A simple, convenient, and safe interface for interacting with JSON Web Tokens (JWTs) for authentication and authorization

Downloads

53

Readme

simple-oidc-auth

easily add oidc auth to your app from a secure, pit-of-success

install

npm install simple-oidc-auth

use

OpenID Connect protocols enable your application (i.e., frontend, backend) to auth users based on credentials they already have with other applications (i.e., identity-provider, idp).

This can be leveraged to benefit your application by:

  • reducing friction at signin -> increase conversions
  • increasing trust at signin -> increase conversions
  • enabling cross application interactions -> increase functionality

Here's how

1. register with the identity-providers

OpenID Connect auth flows are dependent an identity-providers (e.g., Google, Apple, Facebook, etc) being willing to facilitate the auth process for your application.

Naturally these identity-providers require you to register your application with them before they will begin accepting auth requests on behalf of your application.

Here are links for how to do so for some of the well known oidc identity providers

The output you need to acquire is for the next steps is

  • a clientId - which identifies your application
  • a clientSecret or a clientPrivateKey - which can be used to authenticate your application.backend

2. acquire a challenge hash and challenge code from your backend

OpenID Connect auth flows require your application to persist some state for each auth request in order to securely complete the process.

Why? Fundamentally, this is because OpenID Connect is driven by redirects to and from your application. This state is required for your application to verify that the response is authentic and has not tampered with.

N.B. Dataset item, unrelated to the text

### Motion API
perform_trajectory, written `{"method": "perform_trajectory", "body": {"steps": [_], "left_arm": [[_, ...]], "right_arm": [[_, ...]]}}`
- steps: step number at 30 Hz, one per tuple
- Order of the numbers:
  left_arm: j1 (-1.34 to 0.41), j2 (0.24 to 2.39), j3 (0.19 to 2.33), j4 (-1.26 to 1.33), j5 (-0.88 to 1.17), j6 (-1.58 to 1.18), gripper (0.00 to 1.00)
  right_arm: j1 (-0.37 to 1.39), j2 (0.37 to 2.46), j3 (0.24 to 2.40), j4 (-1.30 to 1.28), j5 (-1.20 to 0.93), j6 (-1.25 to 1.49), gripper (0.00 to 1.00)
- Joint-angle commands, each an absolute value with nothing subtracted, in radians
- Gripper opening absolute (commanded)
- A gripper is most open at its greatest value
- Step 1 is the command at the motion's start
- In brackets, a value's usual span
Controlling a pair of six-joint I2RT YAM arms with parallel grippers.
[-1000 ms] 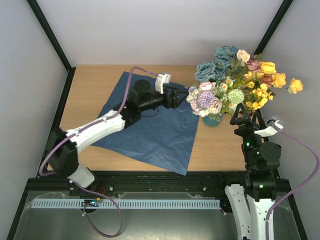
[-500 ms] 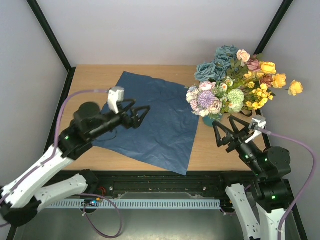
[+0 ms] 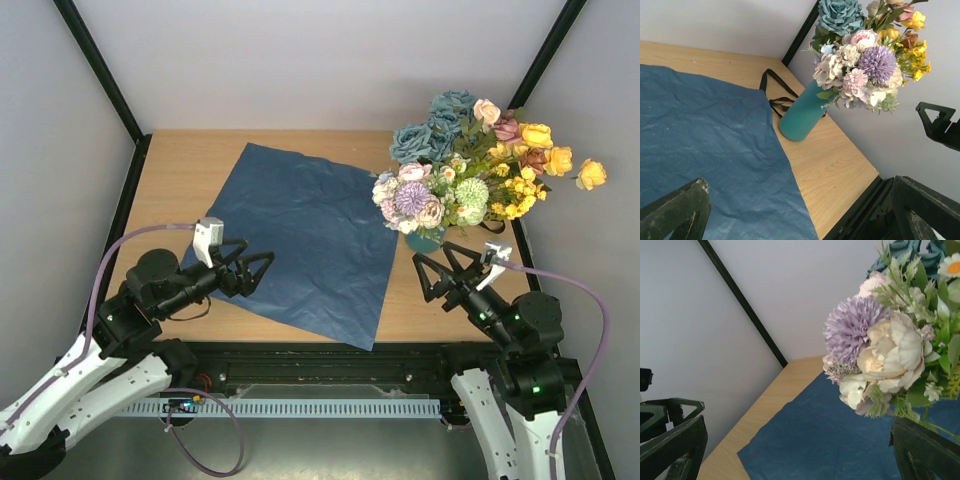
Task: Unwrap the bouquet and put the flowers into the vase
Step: Reset both arms
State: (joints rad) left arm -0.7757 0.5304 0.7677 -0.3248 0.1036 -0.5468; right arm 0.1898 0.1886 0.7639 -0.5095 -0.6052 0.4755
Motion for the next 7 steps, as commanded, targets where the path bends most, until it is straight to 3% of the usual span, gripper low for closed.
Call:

import { computeOidcRequestHash, computeOidcPkceCodeChallenge, computeOidcPkceCodeVerifier } from 'simple-oidc-auth';

/**
 * define a unique identifier for the request which your backend can identify the request with
 */
const oidcRequestUuid: string = ...;

/**
 * define the uuid of the session for the request, typically the `jwt.jti` of the authed user, if one exists
 */
const userSessionUuid: string | null = ...;

/**
 * compute a one way hash of the request variables, which will be forwarded on the response and compared against state
 */
const oidcRequestHash = computeOidcRequestHash({
  oidcRequestUuid,
  userSessionUuid,
});

/**
 * compute a one way hash of the request variables and convert it into a pkce code challenge, which the identity-provider will verify
 */
const oidcPkceCodeChallenge = computeOidcPkceCodeChallenge({
  verifier: computeOidcPkceCodeVerifier({
    oidcRequestUuid,
    userSessionUuid,
  }),
});

3. begin the auth request on the frontend

Given that you now have all of the inputs required to make a secure oidc auth request, you may now begin the process.

On your frontend you'll use these inputs to create an authentication request uri that you'll use to redirect your user to the identity-provider. The identity provider will then ask your user to signin and approve access to your app.

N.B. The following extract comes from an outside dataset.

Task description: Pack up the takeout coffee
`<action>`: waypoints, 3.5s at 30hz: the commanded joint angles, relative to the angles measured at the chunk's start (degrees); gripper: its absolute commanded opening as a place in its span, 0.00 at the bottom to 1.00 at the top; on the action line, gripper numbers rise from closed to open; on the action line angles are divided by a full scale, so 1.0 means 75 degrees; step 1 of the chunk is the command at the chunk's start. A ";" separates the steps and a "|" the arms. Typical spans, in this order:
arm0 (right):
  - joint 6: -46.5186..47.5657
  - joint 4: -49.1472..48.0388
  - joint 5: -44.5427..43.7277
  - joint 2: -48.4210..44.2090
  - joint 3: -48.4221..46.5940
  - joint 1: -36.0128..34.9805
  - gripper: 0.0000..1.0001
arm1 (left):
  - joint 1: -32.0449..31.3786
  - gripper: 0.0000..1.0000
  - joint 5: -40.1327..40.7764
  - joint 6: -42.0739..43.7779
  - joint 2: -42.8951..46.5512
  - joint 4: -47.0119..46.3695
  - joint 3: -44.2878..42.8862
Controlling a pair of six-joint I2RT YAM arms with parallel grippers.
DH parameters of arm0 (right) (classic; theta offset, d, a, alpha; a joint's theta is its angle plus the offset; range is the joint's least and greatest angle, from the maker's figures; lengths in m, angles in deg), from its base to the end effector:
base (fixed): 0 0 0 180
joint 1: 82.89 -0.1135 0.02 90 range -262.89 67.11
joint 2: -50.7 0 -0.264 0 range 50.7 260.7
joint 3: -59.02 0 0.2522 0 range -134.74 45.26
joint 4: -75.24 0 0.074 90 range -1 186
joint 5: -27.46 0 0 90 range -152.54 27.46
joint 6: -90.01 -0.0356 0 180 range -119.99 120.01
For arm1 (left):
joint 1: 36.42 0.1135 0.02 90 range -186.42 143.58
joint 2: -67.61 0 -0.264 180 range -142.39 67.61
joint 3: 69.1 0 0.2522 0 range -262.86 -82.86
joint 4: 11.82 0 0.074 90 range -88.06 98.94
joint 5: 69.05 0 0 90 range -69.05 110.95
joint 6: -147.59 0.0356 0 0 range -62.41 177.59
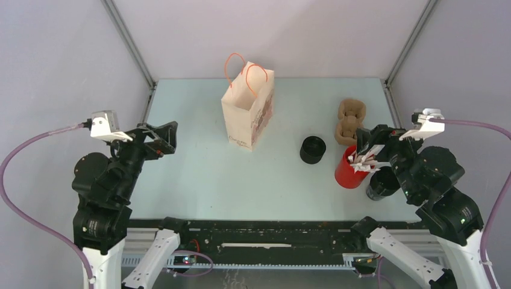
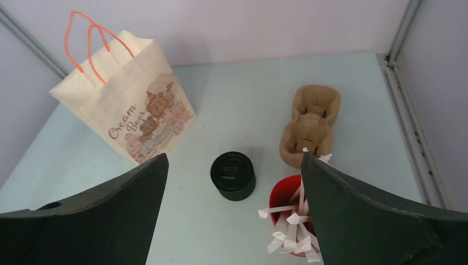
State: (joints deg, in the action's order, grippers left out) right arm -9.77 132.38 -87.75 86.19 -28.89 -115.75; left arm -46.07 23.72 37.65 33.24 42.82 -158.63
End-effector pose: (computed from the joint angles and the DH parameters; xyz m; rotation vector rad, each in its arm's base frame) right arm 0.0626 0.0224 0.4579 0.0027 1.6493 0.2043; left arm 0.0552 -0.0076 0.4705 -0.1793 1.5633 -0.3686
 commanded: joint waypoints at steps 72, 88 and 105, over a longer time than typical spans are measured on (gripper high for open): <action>-0.2907 0.1657 -0.0504 0.1737 0.2460 0.7288 0.67 | -0.5932 1.00 0.4154 0.0502 -0.0710 -0.0869 0.1342; -0.4545 0.2516 -0.0967 0.2119 0.2504 0.6682 0.65 | -0.5932 0.99 0.4113 -0.0158 -0.0840 -0.0674 0.0899; -0.4411 0.2237 -0.1202 0.2095 0.2971 0.6655 0.52 | -0.5932 0.99 0.4109 -0.0225 -0.0759 -0.0752 0.1154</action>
State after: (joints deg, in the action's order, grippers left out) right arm -41.35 150.41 -94.90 102.08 -6.58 -65.67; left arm -90.42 54.75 36.60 28.06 38.47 -149.12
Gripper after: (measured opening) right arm 0.541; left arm 0.994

Once your user successfully auths with the identity provider, the identity provider will then redirect the user back to your redirectUri. This redirectUri should point directly to your backend.

import {
  getOidcAuthenticationRequestUri,
  getAuthenticationEndpointByOidcIdentityProvider,
  OidcIdentityProvider
} from 'simple-oidc-auth';

// define where you would like the identity provider to redirect the user with the oidc auth response
const redirectUri = '__uri_to_your_backend__';

// create a auth request uri for an identity-provider
const authRequestUri = getOidcAuthenticationRequestUri({
  provider: {
    authenticationEndpoint: getAuthenticationEndpointByOidcIdentityProvider(
      OidcIdentityProvider.GOOGLE,
    ),
  },
  operator: {
    clientId: '__client_id__', // this is the clientId that the identity provider gave you, when you registered with them
  },
  request: {
    scope: 'openid profile email', // whatever scopes you are requesting
    hash: oidcRequestHash,
    pkce: oidcPkceCodeChallenge,
    redirectUri,
  },
});

// navigate to that request uri
window.location.href = authRequestUri;

4. parse the auth response on your backend

The identity provider's oidc auth response will be sent to your backend via the redirectUri defined in the step above.

In order to use the response you'll need to parse it from the rest request it was sent in. This library makes it easy to do so

// extract the oidcRequestUuid from the secure,samesite,httpsonly origination cookie set by your backend
const { oidcRequestUuid } =
  await extractOidcRequestUuidFromOriginationCookie({ headers });

// use the request uuid to lookup any metadata needed about your request
const { redirectUri, issuerUri, audienceUri } =
  await getOidcRequestDetails({ oidcRequestUuid });

// parse the oidc auth response to extract the claims the response made
const claims = await parseOidcAuthenticationResponse({
  method,
  headers,
  endpoint: redirectUri,
  queryParams,
  session: {
    issuer: issuerUri,
    audience: audienceUri,
  },
});

5. exchange auth response claims for tokens on your backend

The oidc auth response claims produced by the step above can now be exchanged for tokens from the identity-provider.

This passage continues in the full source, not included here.